By Rikki Suarez
Three newbie conquerors reveal what it takes to become Half-Ironman finishers.
The premier triathlon race in our country is the Cobra Ironman 70.3, no doubt about that. From the start of the race, with its 1.9K swim leg along the white sand beach and clear waters of Shangri-La Mactan Resort and Spa, it stamps its class as “the” destination race in Asia and the Pacific. Add the challenging 90K windy bike leg that navigates from Mactan Island to the nearby towns and cities of the mainland through Marcelo Fernan Bridge, to the blazing hot run leg across the island’s peninsula, it combines intense competition with nonpareil “Tour de France” fiesta atmosphere throughout the race. But of course, every triathlete worldwide knows that by now.
Almost all local aspiring multisport enthusiasts look up to Cobra Ironman 70.3 as the race that could cement their status as “real” triathletes, almost like a rite of passage. Their quest for the absolute triathlon baptism of fire will not be complete without the IM logo emblazoned in their finisher’s shirts and medals.

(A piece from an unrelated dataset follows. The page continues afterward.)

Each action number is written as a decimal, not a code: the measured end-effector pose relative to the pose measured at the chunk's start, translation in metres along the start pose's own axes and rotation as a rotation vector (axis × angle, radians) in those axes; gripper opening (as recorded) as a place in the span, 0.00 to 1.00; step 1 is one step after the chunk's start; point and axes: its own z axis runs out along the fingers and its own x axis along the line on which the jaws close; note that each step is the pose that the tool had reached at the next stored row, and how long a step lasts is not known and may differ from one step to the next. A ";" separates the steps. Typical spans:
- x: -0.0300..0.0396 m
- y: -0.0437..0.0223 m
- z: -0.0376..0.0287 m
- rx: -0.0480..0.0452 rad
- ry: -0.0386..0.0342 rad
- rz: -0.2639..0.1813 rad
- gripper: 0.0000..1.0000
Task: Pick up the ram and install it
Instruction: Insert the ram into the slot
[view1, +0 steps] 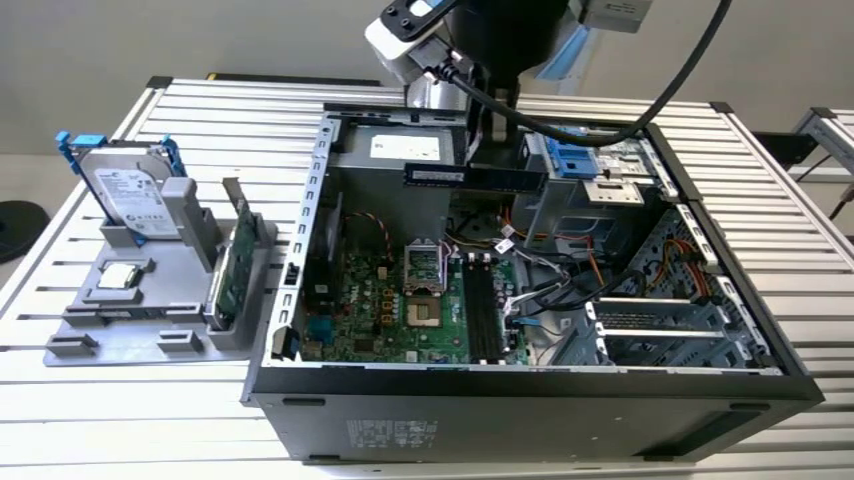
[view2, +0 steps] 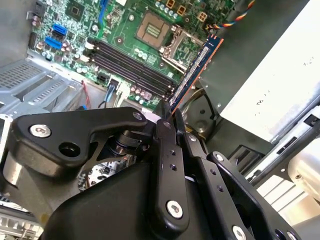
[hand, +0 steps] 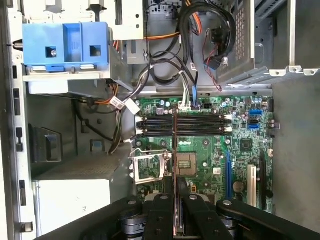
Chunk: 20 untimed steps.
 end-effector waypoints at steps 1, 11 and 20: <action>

Rapzkie Geson, Ronald Bolo, and Edsel Eway were three of the hundreds, if not thousands, of newbie warriors who braved not only the distance but also the rigors of engaging in multisport in unpredictable environmental conditions. Very unpredictable, in fact, that by the cut-off time of the swim leg, one hundred and twenty disheartened participants were left cursing the paradisal shores unable to continue with the race. However, that is triathlon for you, or rather, Ironman triathlon for you – tough and untamable, yet undoubtedly desirable.

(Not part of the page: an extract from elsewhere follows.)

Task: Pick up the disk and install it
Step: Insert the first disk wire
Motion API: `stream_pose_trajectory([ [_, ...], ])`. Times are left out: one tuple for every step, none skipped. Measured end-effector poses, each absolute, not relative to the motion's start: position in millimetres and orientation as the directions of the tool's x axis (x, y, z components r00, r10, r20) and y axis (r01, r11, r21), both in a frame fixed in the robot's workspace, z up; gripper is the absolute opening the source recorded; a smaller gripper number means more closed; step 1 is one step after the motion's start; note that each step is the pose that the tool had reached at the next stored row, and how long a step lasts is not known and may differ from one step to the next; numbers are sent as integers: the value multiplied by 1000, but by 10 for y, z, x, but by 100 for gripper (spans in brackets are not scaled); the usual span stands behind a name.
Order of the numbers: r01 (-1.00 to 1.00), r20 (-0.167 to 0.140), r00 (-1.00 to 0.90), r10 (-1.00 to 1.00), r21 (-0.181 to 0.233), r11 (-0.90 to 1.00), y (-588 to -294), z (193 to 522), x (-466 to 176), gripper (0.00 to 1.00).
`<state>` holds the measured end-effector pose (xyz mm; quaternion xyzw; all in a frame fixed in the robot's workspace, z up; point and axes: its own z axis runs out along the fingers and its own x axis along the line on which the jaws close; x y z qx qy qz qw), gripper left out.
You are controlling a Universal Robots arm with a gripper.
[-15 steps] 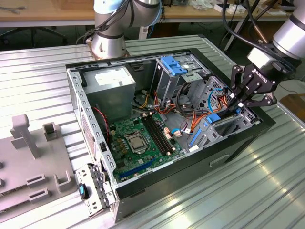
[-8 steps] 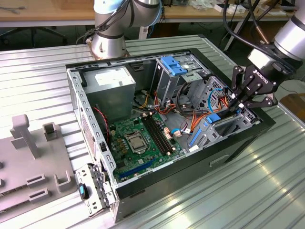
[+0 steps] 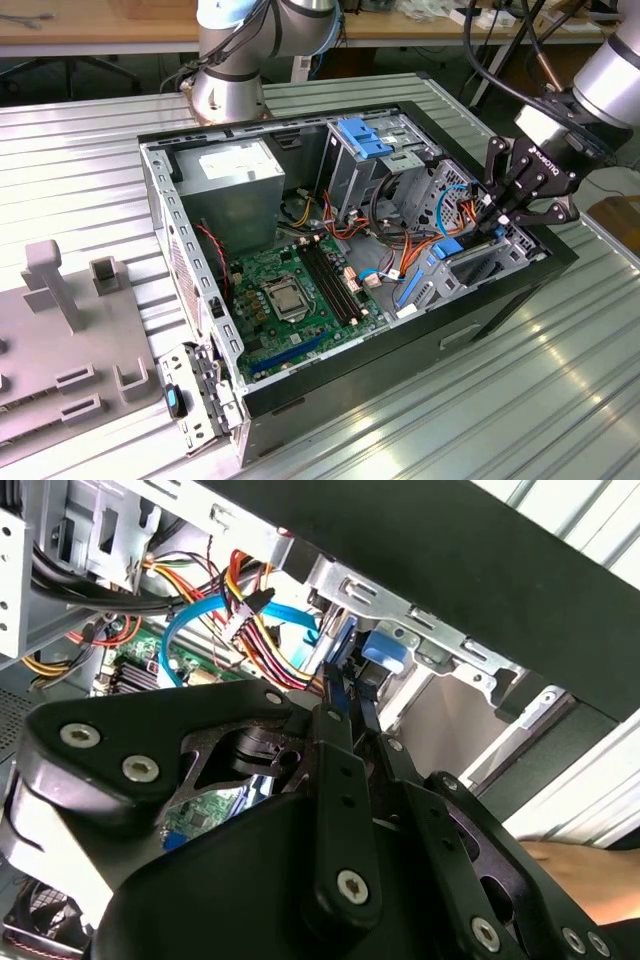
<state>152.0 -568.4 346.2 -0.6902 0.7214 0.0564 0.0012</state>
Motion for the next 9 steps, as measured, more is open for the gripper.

It is this intense desire that brought these three greenhorns at the starting line of the half ironman race last August 2. They did not come without preparation though. Well, maybe not for everything nature has to offer but enough to get them to the finish line in one piece. Not even the spring tide that climaxed in ferocity midpoint of the swim leg when majority of the participants were struggling in deep waters could deter them from reaching their goals. They did not let inexperience get the better of them.
Let us get to know more about each of them — what made them join the ever-growing number of “insane” triathletes, their fears and trepidations prior to the race, as well as their preparation and experience during the race. Find out straight from the horse’s mouth what clicked and what did not during the entire endurance-sapping distance.
Up Close and Personal
Meet Edsel Eway, a 31-year-old Nursing professor. He took up swimming only January of last year. Luckily, he has a pro swimmer and triathlete friend who gave him proper training and advice. For 6 days a week, he saturated himself in chlorinated water just to jumpstart his swimming “career.” Then a terrible accident happened. A nasty bike crash in Bohol during the Giro d’ Luca in May of last year brought his training to a screeching halt, as he needed to undergo two major operations on his clavicle. His Ironman dreams were in jeopardy. However, Edsel is not your average multisport enthusiast. He’s got the will of steel (or iron to be race-specific, ha-ha)! In fact, the only thing that would stand in his way is his fear of sharks!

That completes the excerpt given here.